The CDC estimates that 89% of U.S. adults with diabetes have overweight or “It’s obese.”. For some people, losing weight may delay or prevent the onset of type 2 diabetes.

What are the risk factors for diabetes?

If someone is under 18 they may benefit from screening for diabetes.

  • The top 15% of the general population have a body mass index above the 85th percentile.
  • There are other possible symptoms of type 2 diabetes.
  • Have other health conditions..
  • A family member has type 2 diabetes.
  • There is a birth parent who had diabetes during their pregnancies.
  • They are from a group that is high risk.

According to the National Institutes of Health (NIH), Black Americans are almost twice as likely to develop type 2 diabetes as whites. The NIH adds that the disparities have been growing over the last 30 years.

Biological factors appear to play a key role, including “It’s obese.”.

Black Americans with diabetes have different outcomes due to many factors.

  • There is a lack of safe places for exercise.
  • “It’s difficult to afford fresh foods.”
  • Depression., which can affect how a person manages diabetes
  • a lack of research involving Black Americans with diabetes that could lead to more effective medical decisions
  • Difficulty following treatment plans due to high costs is a problem.
  • “Black Americans and children are more likely to be diagnosed with diabetes when doctors don’t know the type.”

How does diabetes affect people?

It is possible to delay or prevent type 2 diabetes, even after a diagnosis of prediabetes.

According to the American Diabetes Association, regularly exercising and losing about 7% of your body weight (if you weigh 200 pounds) can reduce your risk of developing diabetes by 58%.

Some people may also delay diabetes onset by taking diabetes medication.

You can discuss your goals with a doctor.

Not everyone can prevent diabetes entirely. Still, taking early steps can still help prevent complications from diabetes and improve your overall quality of life.

How can you prevent it?

People often ask about the risk of having type 2 diabetes.

What are some of the risk factors for type 2 diabetes?

Genetic and environmental factors can both play a role. The most common risk factor is being overweight or having “It’s obese.”.

People with a history of gestational diabetes or aspects of metabolic syndrome — such as high blood pressure. and cardioThe disease of the veins. — also have a higher risk of developing diabetes.

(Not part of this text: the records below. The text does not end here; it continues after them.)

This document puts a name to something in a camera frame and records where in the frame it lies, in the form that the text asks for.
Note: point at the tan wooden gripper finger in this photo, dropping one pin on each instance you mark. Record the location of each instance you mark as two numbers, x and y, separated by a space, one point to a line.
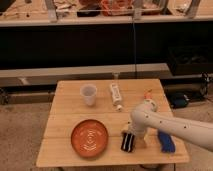
141 142

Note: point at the black striped eraser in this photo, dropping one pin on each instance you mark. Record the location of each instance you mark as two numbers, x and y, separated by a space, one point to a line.
127 142

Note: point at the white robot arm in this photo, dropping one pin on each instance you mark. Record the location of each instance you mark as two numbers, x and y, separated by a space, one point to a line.
145 115

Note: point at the white ceramic cup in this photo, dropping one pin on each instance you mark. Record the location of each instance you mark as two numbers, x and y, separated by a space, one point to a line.
88 93

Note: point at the blue sponge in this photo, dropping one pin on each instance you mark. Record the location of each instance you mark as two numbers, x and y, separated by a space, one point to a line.
167 144

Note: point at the white tube with cap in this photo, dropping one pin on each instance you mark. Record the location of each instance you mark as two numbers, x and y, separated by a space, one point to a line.
116 96

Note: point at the orange carrot toy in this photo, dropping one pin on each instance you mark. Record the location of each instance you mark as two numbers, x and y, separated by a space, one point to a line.
148 94

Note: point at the orange round plate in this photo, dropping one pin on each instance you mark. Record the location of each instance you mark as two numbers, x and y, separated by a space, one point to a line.
89 138

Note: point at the black device on floor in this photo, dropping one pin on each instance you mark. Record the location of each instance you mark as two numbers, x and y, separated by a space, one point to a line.
178 100

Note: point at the wooden table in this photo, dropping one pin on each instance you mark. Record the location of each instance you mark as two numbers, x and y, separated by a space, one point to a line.
68 110

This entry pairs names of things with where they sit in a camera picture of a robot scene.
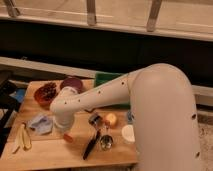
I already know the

What is the main risk factor?

Statistics indicate that 89% of people with type 2 diabetes have “It’s obese.”. This suggests it is the most common risk factor.

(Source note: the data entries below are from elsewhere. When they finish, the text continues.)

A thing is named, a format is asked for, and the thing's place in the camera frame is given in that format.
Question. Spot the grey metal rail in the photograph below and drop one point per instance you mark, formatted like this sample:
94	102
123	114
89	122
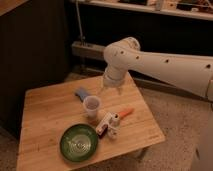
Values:
88	50

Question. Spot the white ceramic cup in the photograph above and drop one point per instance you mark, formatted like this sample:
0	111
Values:
91	105

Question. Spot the small white bottle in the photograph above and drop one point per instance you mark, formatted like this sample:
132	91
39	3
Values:
113	126

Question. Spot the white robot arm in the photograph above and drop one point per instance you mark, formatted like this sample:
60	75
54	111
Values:
191	73

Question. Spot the orange carrot toy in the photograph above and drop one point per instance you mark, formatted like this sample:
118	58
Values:
125	112

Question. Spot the wooden table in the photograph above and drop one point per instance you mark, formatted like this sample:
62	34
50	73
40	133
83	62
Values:
50	110

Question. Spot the blue cloth object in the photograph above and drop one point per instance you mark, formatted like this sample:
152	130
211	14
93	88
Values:
81	93

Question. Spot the cluttered white shelf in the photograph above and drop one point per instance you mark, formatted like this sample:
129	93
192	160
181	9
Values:
157	8

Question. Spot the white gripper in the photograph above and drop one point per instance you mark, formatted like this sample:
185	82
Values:
112	81

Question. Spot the metal pole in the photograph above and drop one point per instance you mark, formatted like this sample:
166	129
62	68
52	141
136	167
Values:
82	38

How can you prevent prediabetes from becoming diabetes?

Someone with prediabetes has higher than recommended blood sugar levels. They are at risk of developing type 2 diabetes.

But you can reduce your risk of developing type 2 diabetes by exercising regularly, losing 5–7% of your body weight (though this may vary based on your body), and making dietary changes.

In the past, type 1 diabetes was more common in children and teens than in older adults.

Cases of type 1 diabetes are still highest for people under age 20, but the rates of type 2 diabetes in youth are rising. Experts believe that lifestyle factors such as diet and exercise play a role.

People over age 45 still have a higher risk of developing type 2 diabetes than younger people, but it’s becoming more common to receive a diagnosis at a younger age.

Some people have a relatively high risk of developing type 2 diabetes at any age. This includes people with “It’s obese.”, high cholesterol levels, and other aspects of metabolic syndrome. Socioeconomic factors can also contribute to developing diabetes if they affect a person’s access to healthcare, safe exercise spaces, and a fresh and varied diet.